Jeremiah is a hipster poet, feuding with critics and colleagues in contemporary Jerusalem. But he's soon troubled by prophecies of doom and destruction of his native city, and that his fitness crazed friend Mattaniah, secretly of royal blood, will soon take the throne. In this reimagining of the biblical book of Jeremiah, Dror Burstein skewers contemporary Israeli society in a hilariously upsetting read in which the king resides in the Holy Land Complex and exiles of Judah flee via the Jerusalem Light Rail. All that's left is a lonely prophet to mourn for what remains.
February 2019
First-year Schusterman Doctoral Fellow Shirah Malka Cohen is reading the recently published Kafka's Last Trial: The Case of a Literary Legacy, by Benjamin Balint. The book, Shira tells us, traces the legal battle over Kafka's archive: "Last year, the National Library of Israel won its case and acquired the full archive. The trial became a fascinating example of how the distinction between national identity and the right of possession is far from obvious. Kafka's Last Trial makes me think about how categories are created and what roles they play in context of literature. Why do we have categories of national literature, and what exactly should be included in them? This is a particularly fascinating question when it comes to Jewish literature. Where are the borders of Jewish literature? Whom do we include? There have been endless debates as to Kafka's place in literature, and Benjamin Balint's new book explores this issue in great detail."December 2018
This month, Alex Kaye, our new Stoll Assistant Professor of Israel Studies shares what he is focusing on right now. "I have become very interested in the use of dance and dance studies as a way into understanding modern Israel. The documentary Mr. Gaga is a dazzling exploration of Ohad Neharin, the artistic director of the Batsheva Dance Company, whose artistic innovations have inspired dancers worldwide. I like to show some of his piece Minus 16 to my students to introduce questions about the relationship between Jewish folk culture and contemporary Israeli culture. The best recent book relating to dance and Israel is Hannah Kosstrin's Honest Bodies: Revolutionary Modernism in the Dances of Anna Sokolow. Sokolow is a key figure in modern dance in Israel. It is gorgeously written; even for non-experts in the field like me, Kosstrin's language conjures up the dancers as if they are moving in front of my eyes. It is also a historical and theoretical masterpiece, demonstrating through Sokolow's life the cultural exchanges between Israel and other parts of the world, and the relationship between visual arts and political commitments such as communism and labor rights."
November 2018
We are excited to introduce this brand new feature in the Schusterman Center Newsletter!
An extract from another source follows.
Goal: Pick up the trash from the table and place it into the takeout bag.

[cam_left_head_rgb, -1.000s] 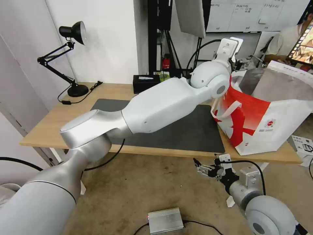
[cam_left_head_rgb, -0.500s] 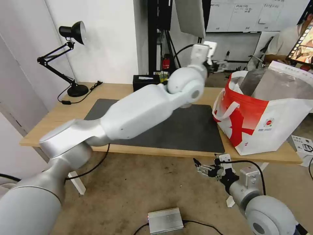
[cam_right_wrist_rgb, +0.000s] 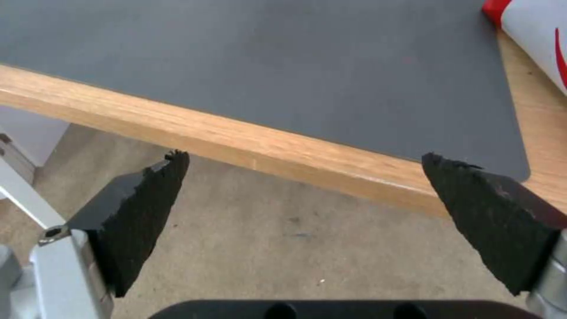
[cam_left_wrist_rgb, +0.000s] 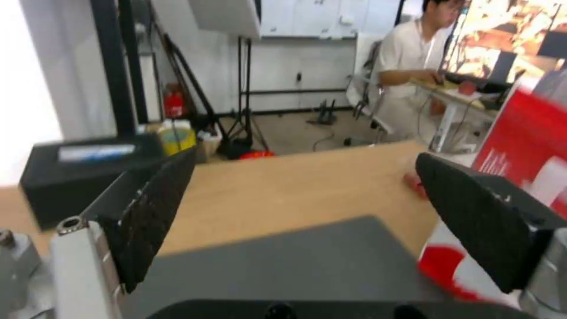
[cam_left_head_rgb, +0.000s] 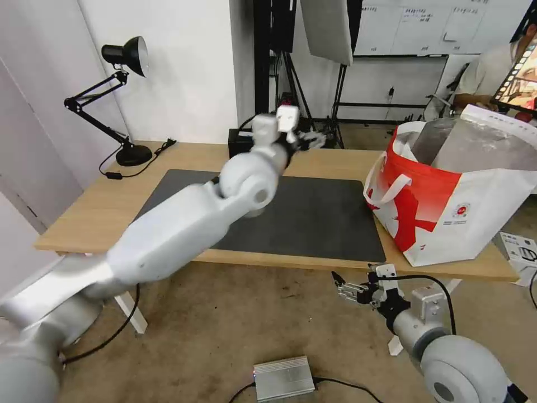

In this inaugural installment, our associate director Shayna Weiss recommends: Shababnikim is both slang for young male yeshiva students who wander around aimlessly instead of learning Torah and it is the title of one of the biggest shows on Israeli television in 2018. The aptly named series follows the adventures of four twenty-something friends in Jerusalem, who should be studying but instead get in all sorts of hijinks in an Entourage-style ensemble comedy. The show is part of a larger trend highlighting Haredim on the silver screen, and it demonstrates that ultra-Orthodox Jews are funny and complicated, not simply dour religious zealots isolated from the rest of Israeli society. Shababnikim tackles issues of faith, class, dating, and masculinity in a hilariously entertaining manner. The second season is currently in production.